= Scannlán mac Fearghal =

Scannlán mac Fearghal, ancestor of the Ó Scannláin family of County Galway, .

Scannlán was a member of the Uí Fiachrach Aidhne dynasty of south County Galway, and is listed in the genealogies as a seventeen-times great-grandson of King Guaire Aidne mac Colmáin of Connacht, who died in 663. His immediate descendants would use his name as their surname, and for a time be of some prominence in Aidhne, but were pushed out of power by their kinsmen and remained only a minor family, some moving to Thomond/County Clare.

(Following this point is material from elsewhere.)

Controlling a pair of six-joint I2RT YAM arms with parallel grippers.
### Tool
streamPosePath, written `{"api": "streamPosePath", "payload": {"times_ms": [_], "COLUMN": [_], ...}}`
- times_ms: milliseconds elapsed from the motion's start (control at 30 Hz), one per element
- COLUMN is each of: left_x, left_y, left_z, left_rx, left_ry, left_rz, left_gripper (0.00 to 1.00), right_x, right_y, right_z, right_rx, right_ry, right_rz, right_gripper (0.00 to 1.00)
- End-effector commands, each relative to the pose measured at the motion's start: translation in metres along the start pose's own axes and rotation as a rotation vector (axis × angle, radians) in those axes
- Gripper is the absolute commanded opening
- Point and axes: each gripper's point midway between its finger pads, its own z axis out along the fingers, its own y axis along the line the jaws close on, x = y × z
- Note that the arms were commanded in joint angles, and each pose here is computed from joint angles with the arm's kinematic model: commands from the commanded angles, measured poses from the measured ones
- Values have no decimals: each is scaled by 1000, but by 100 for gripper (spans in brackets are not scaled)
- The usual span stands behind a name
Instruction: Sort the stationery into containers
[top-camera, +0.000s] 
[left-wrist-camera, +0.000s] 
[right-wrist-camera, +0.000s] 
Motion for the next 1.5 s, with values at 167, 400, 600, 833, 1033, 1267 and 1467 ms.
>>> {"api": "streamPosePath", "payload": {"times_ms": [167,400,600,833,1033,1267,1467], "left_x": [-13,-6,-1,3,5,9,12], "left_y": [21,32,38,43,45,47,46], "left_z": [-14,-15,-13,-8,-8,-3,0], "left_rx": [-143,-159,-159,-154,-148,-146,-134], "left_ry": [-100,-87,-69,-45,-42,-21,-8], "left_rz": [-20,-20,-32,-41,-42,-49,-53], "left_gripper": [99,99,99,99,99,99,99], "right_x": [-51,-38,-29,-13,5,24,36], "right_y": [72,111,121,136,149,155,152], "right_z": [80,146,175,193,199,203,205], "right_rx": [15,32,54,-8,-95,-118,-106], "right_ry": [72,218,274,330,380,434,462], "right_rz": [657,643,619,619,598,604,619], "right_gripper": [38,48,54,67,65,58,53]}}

Scannlán was a kinsman of a number of other men whose descendants also took their surnames from them, such as

- Comhaltan mac Maol Cúlaird - Ó Comhaltan/Colton/Coulton
- Seachnasach mac Donnchadh - Ó Seachnasaigh/Shaughnessy
- Eidhean mac Cléireach - Ó Cléirigh/Cleary
- Cathal mac Ógán - Ó Cathail/Cahill
- Giolla Ceallaigh mac Comhaltan - MacGiolla Ceallaigh/Kilkelly

Though in many cases the relationship between these men was quite distant, Scannlán would have been a contemporary or near-contemporary of almost all of them.